Des recherches récentes révèlent, du reste, qu’il existe une corrélation négative entre le degré d’égalité au sein d’une famille donnée et le degré de violence.  Cela est également vrai pour la société tout entière et il importe d’autonomiser les femmes pour mettre fin à cette injustice sociale.  En outre, les hommes et les garçons doivent faire partie de la solution, a-t-elle préconisé.


Elle a fortement salué le fait que la lutte contre la violence à l’égard des femmes et des enfants figurait comme priorité de l’Assemblée générale.  Mettre fin à la violence est un impératif moral, qui contribue à la promotion de l’égalité entre les sexes, a-t-elle déclaré.    

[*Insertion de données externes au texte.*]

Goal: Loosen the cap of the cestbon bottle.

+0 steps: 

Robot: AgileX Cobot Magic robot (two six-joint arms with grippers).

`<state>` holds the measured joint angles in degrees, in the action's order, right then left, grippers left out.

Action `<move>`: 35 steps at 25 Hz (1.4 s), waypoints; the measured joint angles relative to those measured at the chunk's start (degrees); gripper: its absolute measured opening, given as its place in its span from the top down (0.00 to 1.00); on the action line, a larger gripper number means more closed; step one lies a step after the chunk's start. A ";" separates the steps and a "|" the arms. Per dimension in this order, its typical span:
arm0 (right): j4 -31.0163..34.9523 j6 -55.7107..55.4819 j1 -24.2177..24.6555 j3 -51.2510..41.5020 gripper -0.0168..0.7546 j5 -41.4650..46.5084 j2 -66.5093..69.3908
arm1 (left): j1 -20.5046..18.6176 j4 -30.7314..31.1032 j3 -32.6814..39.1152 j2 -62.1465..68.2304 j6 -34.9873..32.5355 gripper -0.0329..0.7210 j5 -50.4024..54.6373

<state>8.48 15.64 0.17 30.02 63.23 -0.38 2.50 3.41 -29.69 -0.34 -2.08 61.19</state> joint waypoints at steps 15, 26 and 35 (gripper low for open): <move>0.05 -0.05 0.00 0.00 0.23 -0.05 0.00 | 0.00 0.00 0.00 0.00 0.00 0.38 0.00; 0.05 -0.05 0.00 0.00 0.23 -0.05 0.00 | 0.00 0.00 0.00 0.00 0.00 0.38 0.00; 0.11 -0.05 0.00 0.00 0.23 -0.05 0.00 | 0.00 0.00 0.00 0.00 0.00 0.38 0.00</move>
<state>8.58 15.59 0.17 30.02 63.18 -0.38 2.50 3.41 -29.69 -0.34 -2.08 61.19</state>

Mme KADRA AHMED HASSAN (Djibouti) a déclaré qu’au lendemain de la Conférence des Nations Unies sur le développement durable (Rio+20) et après les renouvellements de l’engagement politique visant à poursuivre et à réaliser la mise en œuvre de la Déclaration et du Programme d’action de Beijing, le Gouvernement de Djibouti est plus que jamais conscient qu’aucune politique de développement durable ne peut produire les résultats escomptés, sans une véritable promotion des droits de la femme et son implication au processus de développement et à la prise de décisions.


Sur le plan institutionnel et politique, elle a mis en exergue l’adoption de la Stratégie nationale pour l’intégration de la femme dans le développement en 2002, revue en 2010, ainsi que le Code de la famille, qui fixe l’âge minimum du mariage à 18 ans pour les deux sexes.  Elle a aussi fait état de la loi instituant le système des quotas d’un moins 10% dans les fonctions électives et les hautes fonctions de l’État, et du décret d’application pour les hautes fonctions de l’État à au moins 20%.


La déléguée a ensuite observé que l’éducation des filles et des femmes jouait un rôle essentiel dans la promotion de leurs droits et a décrit plusieurs mesures telles que la proclamation d’une journée nationale de la scolarisation des filles le 11 décembre de chaque année, l’octroi de bourses pour les jeunes filles, la distribution de vivres pour les familles rurales, et l’accès aux cantines et aux dortoirs au profit des élèves fréquentant le collège et le lycée dans les régions de l’intérieur du pays.


D’autre part, les mutilations génitales féminines sont la forme de violence la plus répandue à l’égard des femmes djiboutiennes.  En raison du profond ancrage de cette pratique dans la tradition, les efforts incessants de lutte contre cette coutume néfaste visent à impliquer et à mobiliser tous les acteurs de la société et une démarche pédagogique avec l’assistance du Fonds des Nations Unies pour l’enfance (UNICEF) et le Fonds des Nations Unies pour la population (FNUAP), dont elle a salué les efforts.


Enfin, le Gouvernement a mis en place un arsenal juridique répressif à l’égard des contrevenants à la loi interdisant cette pratique, et est déterminé à son élimination, a souligné la déléguée, en déclarant que cette bataille, même si elle est loin d’être gagnée, avait permis de faire reculer le taux de prévalence de 5% sur le territoire national.   Elle s’est félicitée par ailleurs de l’élection de son pays au Conseil d’administration d’ONU-Femmes et de la recommandation encourageant une présence physique d’ONU-Femmes à Djibouti.


M. SHIN DONG-IK (République de Corée) a regretté que les femmes représentent encore la majorité des personnes vivant dans la pauvreté et souffrent encore trop souvent de violences et de discriminations.  Il a également réaffirmé la volonté de son pays d’éradiquer les violences commises contre les femmes.  Il a souscrit aux conclusions du rapport du Secrétaire général sur les violences commises contre les femmes selon lesquelles des campagnes de sensibilisation et de protection ainsi que des réparations aux victimes sont nécessaires pour venir à bout des violences contre les femmes. 


Les violences sexuelles en temps de conflit armé sont un « affront à la dignité et à l’intégrité humaine », a-t-il déclaré.  Il s’est réjoui du fait que ces violences soient reconnues comme des crimes de guerre et des crimes contre l’humanité par le Statut de Rome de la Cour pénale internationale (CPI), mais a déploré que ces pratiques restent encore trop fréquentes. 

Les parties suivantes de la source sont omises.